◆ What you have to do ◆
Word for word, return the lines from the top of the listing to the line containing "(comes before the", both ends included, and no others.

◆ Data segment ◆
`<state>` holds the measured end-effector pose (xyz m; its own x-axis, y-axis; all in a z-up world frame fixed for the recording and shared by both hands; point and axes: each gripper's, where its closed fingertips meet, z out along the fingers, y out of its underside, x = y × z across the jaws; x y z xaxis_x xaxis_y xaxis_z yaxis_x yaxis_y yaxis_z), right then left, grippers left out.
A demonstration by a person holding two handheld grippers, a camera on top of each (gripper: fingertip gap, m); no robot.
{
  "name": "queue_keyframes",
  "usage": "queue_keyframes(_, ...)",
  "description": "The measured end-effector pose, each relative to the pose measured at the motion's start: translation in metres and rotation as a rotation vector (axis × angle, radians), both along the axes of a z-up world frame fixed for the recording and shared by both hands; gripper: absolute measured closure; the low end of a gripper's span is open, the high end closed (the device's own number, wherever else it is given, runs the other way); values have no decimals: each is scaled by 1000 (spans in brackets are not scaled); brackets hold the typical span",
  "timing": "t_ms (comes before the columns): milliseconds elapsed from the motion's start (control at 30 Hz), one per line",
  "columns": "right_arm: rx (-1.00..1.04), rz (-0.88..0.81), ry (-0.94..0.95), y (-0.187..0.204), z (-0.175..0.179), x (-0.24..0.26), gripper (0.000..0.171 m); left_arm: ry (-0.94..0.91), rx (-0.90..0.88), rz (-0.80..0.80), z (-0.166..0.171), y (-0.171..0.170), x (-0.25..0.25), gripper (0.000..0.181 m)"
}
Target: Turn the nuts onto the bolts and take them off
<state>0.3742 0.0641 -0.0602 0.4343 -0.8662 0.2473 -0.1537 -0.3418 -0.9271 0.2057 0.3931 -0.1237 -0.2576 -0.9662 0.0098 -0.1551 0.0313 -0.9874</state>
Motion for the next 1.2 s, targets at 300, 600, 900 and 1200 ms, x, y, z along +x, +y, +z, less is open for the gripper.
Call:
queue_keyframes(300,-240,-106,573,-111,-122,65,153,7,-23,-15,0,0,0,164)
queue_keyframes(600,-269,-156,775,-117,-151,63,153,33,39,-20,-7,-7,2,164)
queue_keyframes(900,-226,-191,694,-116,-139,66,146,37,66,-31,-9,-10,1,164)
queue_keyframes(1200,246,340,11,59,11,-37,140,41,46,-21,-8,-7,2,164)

◆ Response for this exercise ◆
`<state>` holds the measured end-effector pose (xyz m; its own x-axis, y-axis; all in a z-up world frame fixed for the recording and shared by both hands; point and axes: each gripper's, where its closed fingertips meet, z out along the fingers, y out of its underside, x = y × z across the jaws; x y z xaxis_x xaxis_y xaxis_z yaxis_x yaxis_y yaxis_z), right then left, grippers left out.
A demonstration by a person holding two handheld grippers, a camera on top of each (gripper: fingertip gap, m); no robot.
{
  "name": "queue_keyframes",
  "usage": "queue_keyframes(_, ...)",
  "description": "The measured end-effector pose, each relative to the pose measured at the motion's start: translation in metres and rotation as a rotation vector (axis × angle, radians), both along the axes of a z-up world frame fixed for the recording and shared by both hands; gripper: absolute measured closure; the low end of a gripper's span is open, the high end closed (the device's own number, wherever else it is given, runs the other way); values have no decimals: each is scaled by 1000 (spans in brackets are not scaled); brackets hold the typical span",
  "timing": "t_ms (comes before the columns): milliseconds elapsed from the motion's start (control at 30 Hz), one per line",

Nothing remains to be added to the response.